Camilleri boldly argues that we should move on from the
psychophysical paradigm which has dominated acting theories for the
last decade or more. With the term post-psychophysical, his
innovative approach encompasses the much broader social and
technological context in which today’s performer operates, opening
up new horizons for acting practices and theories. Performer
Training Reconfigured is not only an important book for researchers
of performance and philosophy but also one that will be useful for
practitioners who will be inspired by Camilleri’s perspectives and
suggestions.
*Paul Allain, University of Kent, UK*
An excellent study of performance training that goes beyond the
limits of psychophysical approaches to performance, and that
introduces current thoughts about science, art and the
phenomenological experience.
*John Lutterbie, Stony Brook University, USA*
Density, diversity and accuracy characterize this book. It
recreates a panorama that makes visible the extraordinary adventure
of training, highlighting a lateral apprenticeship to the
traditional preparation for acting. The book made me reflect on the
material conditions in which training takes place, including as it
relates to my practice, on the links between ways of thinking and
acting.
*Eugenio Barba, Odin Teatret, Denmark*
It is an impressive and potentially paradigm shifting account,
arising from the various turns to affect and cognition,
encompassing and integrating perspectives from phenomenology, new
materialism posthumanism, technoscience, suggest an alternative
approaches to performance studies and practical processes. It
documents how material circumstances shape and affect processes of
training and performance making. In some respects it is a manifesto
for the 21st century, challenging mind/body dualisms through a
relational and ecological approach, conceptualized as “post
psycho-physical”. It invites controversy but the quality of
scholarship is one of its strengths.
*Professor Nicola Shaughnessy, University of Kent, UK*
Performer Training Reconfigured is the culminating product of three
decades of applied studio research... It is a work that navigates
between analysis and practice in a re-examination of performer
training and body-centered dramaturgy viewed through the lens of
the post-postmodern. This is a 'must read' work for scholars and
practitioners alike who are interested in theatre training and
embodied practice in an age of what Camilleri identifies as
post-psychophysical, that is, an epistemic universe in which
technology and the material world are as important to training and
expression as the corporeal self.
*Ian Watson, Rutgers University-Newark, USA*
Frank Camilleri has opened up the ways to think about performer
training in scholarship and in practice. Looking beyond the
mind-body binary to the post-psychophysical, he situates performing
practices within a broader spectrum of socio-materialist,
technological and cognitive paradigms and pulls the discourse of
performer training into the new millennium. With detail and rigour
Camilleri harnesses an impressive range of theoretical constructs
to sharpen the tools of analysis and to re-conceptualise the agency
of the performer. His concept of bodyworld is a game changer.

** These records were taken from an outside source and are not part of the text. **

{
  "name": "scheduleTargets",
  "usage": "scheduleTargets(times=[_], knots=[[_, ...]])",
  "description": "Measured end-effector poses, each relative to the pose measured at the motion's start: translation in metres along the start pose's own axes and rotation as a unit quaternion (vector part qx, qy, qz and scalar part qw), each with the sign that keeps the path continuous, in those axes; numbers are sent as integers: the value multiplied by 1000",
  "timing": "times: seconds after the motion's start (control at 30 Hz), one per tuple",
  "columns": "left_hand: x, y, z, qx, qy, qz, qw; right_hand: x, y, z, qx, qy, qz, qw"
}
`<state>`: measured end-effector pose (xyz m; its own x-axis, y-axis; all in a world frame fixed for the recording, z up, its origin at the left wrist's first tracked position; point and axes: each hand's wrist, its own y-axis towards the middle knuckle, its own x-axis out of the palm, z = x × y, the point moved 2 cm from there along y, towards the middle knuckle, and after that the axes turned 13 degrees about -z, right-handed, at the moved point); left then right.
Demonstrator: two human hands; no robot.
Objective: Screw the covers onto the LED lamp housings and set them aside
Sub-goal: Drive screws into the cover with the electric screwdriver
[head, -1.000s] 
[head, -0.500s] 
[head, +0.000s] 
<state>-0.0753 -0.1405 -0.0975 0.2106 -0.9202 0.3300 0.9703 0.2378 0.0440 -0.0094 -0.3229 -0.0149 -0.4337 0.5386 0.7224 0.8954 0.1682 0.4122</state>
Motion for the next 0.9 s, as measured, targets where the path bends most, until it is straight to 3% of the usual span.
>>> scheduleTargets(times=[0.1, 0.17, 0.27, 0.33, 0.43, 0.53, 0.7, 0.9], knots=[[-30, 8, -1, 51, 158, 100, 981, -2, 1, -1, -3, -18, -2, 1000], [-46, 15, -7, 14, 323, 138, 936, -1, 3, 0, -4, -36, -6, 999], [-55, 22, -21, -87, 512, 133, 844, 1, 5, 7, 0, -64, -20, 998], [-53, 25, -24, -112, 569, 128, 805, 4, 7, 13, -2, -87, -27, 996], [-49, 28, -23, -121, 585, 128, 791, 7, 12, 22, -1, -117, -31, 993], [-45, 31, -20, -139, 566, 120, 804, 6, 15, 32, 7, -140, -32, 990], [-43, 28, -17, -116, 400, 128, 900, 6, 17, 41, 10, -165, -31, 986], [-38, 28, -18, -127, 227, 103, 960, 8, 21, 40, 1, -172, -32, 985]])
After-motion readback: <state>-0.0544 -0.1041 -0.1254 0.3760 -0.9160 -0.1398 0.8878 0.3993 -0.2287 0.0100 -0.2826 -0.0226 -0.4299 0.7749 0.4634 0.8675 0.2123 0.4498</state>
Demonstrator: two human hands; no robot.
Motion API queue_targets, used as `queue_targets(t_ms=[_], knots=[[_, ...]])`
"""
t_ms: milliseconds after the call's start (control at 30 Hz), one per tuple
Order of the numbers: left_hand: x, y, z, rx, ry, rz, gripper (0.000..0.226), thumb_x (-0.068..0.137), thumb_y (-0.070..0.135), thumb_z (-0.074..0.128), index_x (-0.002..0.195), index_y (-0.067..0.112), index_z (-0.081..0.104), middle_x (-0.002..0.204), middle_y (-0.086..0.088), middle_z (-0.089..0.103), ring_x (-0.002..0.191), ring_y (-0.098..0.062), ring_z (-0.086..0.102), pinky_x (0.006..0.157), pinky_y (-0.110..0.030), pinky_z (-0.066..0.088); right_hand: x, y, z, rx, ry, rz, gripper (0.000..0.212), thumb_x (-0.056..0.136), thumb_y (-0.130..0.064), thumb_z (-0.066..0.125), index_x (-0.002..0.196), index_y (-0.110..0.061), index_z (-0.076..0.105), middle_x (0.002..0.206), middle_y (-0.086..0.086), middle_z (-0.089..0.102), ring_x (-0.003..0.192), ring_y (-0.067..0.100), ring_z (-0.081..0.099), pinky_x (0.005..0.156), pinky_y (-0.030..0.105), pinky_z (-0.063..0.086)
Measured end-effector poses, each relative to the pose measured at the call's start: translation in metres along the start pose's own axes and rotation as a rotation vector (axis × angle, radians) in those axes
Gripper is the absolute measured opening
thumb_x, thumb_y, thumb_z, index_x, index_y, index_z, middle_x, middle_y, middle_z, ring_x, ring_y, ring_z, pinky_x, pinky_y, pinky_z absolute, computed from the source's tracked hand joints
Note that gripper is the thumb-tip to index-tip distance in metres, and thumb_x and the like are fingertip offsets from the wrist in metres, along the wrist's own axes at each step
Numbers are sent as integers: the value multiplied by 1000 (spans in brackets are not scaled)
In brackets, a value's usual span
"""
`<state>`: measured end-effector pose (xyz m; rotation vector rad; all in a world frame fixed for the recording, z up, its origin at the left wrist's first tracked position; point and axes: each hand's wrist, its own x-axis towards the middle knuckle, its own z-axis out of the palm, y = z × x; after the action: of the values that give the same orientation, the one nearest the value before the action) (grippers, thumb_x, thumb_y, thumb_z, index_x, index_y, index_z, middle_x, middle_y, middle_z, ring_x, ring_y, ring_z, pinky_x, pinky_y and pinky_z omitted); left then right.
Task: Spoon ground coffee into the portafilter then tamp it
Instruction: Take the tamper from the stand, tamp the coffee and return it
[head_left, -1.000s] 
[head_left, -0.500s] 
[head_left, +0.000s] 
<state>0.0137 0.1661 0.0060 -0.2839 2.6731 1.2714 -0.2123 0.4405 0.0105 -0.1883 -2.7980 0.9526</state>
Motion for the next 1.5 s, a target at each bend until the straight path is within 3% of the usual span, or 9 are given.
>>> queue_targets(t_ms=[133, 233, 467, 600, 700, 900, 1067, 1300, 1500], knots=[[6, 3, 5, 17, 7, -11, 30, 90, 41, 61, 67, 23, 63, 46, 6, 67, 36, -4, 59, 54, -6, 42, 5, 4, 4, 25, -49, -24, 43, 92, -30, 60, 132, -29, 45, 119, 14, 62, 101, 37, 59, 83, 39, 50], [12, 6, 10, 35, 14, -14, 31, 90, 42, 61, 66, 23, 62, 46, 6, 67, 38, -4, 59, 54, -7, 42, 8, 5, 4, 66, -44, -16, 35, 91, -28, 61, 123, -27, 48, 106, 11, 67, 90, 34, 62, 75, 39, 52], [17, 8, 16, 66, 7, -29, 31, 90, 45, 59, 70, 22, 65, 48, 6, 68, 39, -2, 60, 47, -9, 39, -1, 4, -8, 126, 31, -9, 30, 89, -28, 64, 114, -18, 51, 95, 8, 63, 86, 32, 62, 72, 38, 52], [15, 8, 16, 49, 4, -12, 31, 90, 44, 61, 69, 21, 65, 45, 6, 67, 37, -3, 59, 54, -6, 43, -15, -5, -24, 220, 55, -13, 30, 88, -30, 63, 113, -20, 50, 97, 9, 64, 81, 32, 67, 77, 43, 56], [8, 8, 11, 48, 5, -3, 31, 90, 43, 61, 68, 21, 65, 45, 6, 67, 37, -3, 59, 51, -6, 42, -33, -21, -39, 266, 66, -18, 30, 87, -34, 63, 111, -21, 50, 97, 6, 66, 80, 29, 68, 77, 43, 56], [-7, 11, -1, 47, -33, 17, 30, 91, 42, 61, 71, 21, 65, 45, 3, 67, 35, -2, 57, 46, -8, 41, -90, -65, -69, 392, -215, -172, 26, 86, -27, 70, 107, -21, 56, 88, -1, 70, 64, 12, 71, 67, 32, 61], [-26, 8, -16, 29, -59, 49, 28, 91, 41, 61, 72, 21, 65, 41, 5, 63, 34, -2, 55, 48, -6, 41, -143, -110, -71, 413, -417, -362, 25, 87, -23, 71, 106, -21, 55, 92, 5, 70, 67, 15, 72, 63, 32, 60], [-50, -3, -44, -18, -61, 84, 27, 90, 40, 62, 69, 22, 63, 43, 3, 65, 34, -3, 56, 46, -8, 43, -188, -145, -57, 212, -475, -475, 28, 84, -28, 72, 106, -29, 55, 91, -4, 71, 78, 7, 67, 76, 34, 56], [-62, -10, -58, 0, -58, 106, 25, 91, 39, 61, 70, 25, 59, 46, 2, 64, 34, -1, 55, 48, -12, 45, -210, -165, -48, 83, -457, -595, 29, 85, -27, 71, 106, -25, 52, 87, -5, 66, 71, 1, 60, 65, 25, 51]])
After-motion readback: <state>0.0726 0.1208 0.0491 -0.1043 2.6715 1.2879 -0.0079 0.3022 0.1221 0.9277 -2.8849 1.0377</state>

*Lisa Peck, University of Sussex, UK*
In this stimulating volume, Frank Camilleri draws on his experience
as a theatre practitioner-scholar to carefully tease out those
aspects of performer training that are often left in the background
during discussions of psychophysical performance practices. This
marginalisation is performed even by those whose practices might
already be post-psychophysical in Camilleri’s terms. Drawing on a
combination of theoretical approaches including agential realism,
assemblage theory and postphenomenology, Camilleri practises a
critical posthumanist reconfiguration of performer training that
respectfully builds on and supplements the insights of the dominant
psychophysical performance paradigm.